Brief
When you reach the line containing "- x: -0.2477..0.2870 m" in the data below, begin returning lines exactly as written, and stop once the line containing "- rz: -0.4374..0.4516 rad" has been returned.

[[ Data provided, beginning ]]

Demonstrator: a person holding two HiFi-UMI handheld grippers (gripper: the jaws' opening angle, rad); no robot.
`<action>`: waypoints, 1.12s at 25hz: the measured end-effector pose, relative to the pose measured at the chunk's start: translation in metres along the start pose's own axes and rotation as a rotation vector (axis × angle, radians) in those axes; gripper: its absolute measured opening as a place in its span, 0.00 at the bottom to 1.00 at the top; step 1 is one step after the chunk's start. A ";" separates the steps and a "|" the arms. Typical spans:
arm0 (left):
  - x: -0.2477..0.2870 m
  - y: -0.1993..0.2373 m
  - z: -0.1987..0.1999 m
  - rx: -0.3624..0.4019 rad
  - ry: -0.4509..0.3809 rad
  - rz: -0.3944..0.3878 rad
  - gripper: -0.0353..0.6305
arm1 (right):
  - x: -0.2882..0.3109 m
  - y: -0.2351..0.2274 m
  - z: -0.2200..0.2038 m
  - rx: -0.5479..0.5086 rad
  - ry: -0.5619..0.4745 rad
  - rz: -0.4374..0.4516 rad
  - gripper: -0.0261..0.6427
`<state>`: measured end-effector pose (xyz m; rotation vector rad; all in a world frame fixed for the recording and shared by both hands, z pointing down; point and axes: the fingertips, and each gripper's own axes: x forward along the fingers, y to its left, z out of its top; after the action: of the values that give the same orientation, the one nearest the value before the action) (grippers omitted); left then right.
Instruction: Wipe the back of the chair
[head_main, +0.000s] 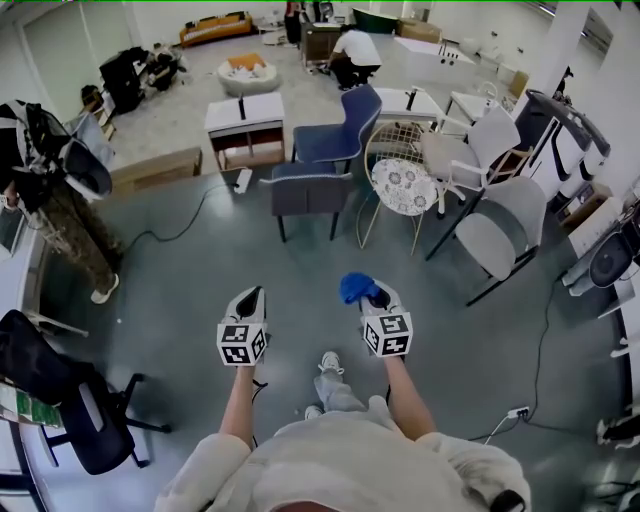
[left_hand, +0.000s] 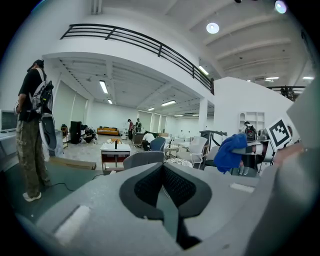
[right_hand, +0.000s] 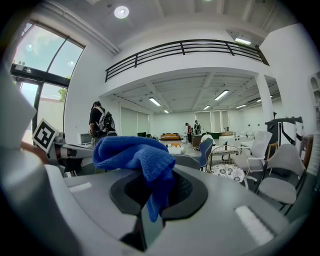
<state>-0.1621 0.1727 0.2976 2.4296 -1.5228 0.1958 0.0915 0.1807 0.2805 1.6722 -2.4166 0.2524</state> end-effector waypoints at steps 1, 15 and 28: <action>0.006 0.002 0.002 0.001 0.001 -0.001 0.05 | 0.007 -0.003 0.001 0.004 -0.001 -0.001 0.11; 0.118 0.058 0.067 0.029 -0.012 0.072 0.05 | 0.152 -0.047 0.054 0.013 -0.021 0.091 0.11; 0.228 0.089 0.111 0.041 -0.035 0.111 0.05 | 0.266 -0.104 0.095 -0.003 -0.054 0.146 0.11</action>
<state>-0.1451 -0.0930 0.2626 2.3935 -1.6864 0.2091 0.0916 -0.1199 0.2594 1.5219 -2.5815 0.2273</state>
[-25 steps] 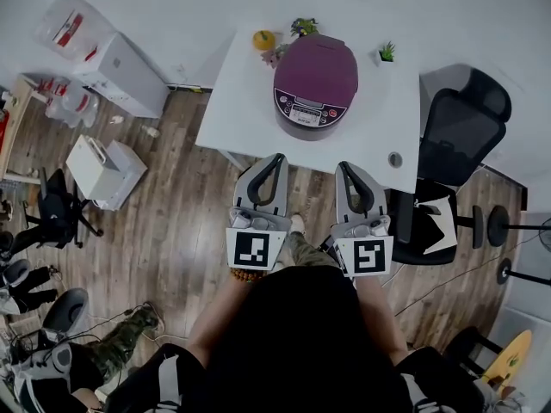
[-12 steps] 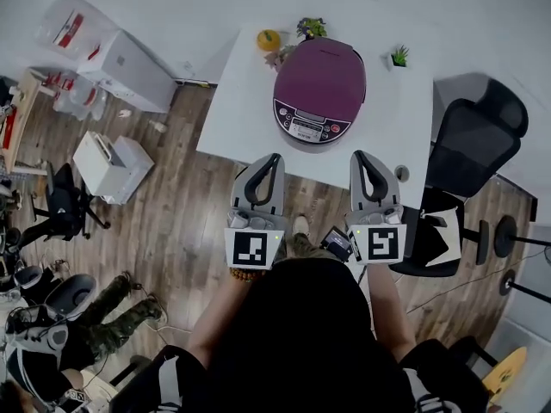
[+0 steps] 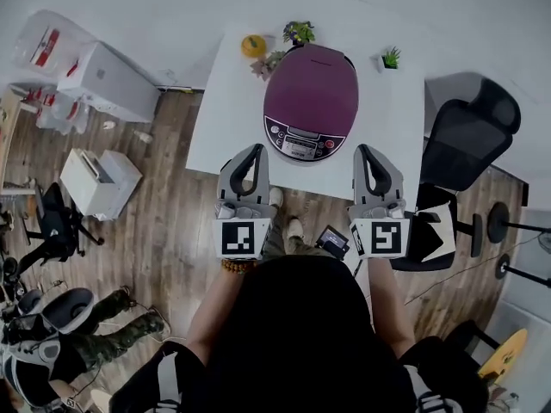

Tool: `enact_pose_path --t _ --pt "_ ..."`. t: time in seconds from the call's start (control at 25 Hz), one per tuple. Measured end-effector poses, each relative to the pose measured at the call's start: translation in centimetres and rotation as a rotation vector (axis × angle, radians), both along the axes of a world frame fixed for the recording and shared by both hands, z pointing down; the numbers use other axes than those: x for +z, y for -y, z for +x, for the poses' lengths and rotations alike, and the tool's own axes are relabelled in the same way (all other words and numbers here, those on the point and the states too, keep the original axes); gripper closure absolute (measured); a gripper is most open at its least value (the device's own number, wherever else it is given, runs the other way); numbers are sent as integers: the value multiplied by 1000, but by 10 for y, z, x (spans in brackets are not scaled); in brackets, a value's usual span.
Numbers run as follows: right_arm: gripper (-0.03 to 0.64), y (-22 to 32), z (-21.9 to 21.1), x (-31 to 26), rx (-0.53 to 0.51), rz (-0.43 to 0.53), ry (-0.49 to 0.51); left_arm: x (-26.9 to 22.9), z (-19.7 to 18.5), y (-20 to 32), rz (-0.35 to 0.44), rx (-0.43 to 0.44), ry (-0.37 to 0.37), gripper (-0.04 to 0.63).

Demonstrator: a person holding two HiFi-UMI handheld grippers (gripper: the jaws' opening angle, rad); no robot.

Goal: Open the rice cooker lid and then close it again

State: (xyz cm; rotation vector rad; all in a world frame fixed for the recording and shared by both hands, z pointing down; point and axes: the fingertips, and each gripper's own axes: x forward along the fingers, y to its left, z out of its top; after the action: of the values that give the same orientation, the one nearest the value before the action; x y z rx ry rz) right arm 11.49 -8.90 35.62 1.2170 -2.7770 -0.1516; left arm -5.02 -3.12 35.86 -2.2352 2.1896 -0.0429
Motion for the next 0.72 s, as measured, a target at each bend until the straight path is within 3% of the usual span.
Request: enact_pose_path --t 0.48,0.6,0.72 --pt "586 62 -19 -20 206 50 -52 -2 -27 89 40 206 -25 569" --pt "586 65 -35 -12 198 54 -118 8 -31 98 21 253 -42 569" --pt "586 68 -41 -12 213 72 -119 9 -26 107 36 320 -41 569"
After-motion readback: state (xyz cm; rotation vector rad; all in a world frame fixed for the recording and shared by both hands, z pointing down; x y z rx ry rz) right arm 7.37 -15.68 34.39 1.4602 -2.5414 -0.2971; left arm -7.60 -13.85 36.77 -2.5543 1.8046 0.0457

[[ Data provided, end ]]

Answer below
  - x: -0.2477..0.2870 m
  - y: -0.1993..0.2373 m
  - z: -0.1987..0.1999 m
  - rx: -0.3624..0.4019 rad
  - ry: -0.4509..0.3809 rad
  - rz: -0.3944..0.3878 rad
  - gripper: -0.0353..0.6305
arm1 (right):
  - x: -0.2882..0.3109 m
  - y: -0.2351..0.2274 m
  - z: -0.2200..0.2038 m
  - rx: -0.5479..0.5086 rad
  - ry: -0.5619..0.4745 rad
  - rz: -0.4374..0.4516 rad

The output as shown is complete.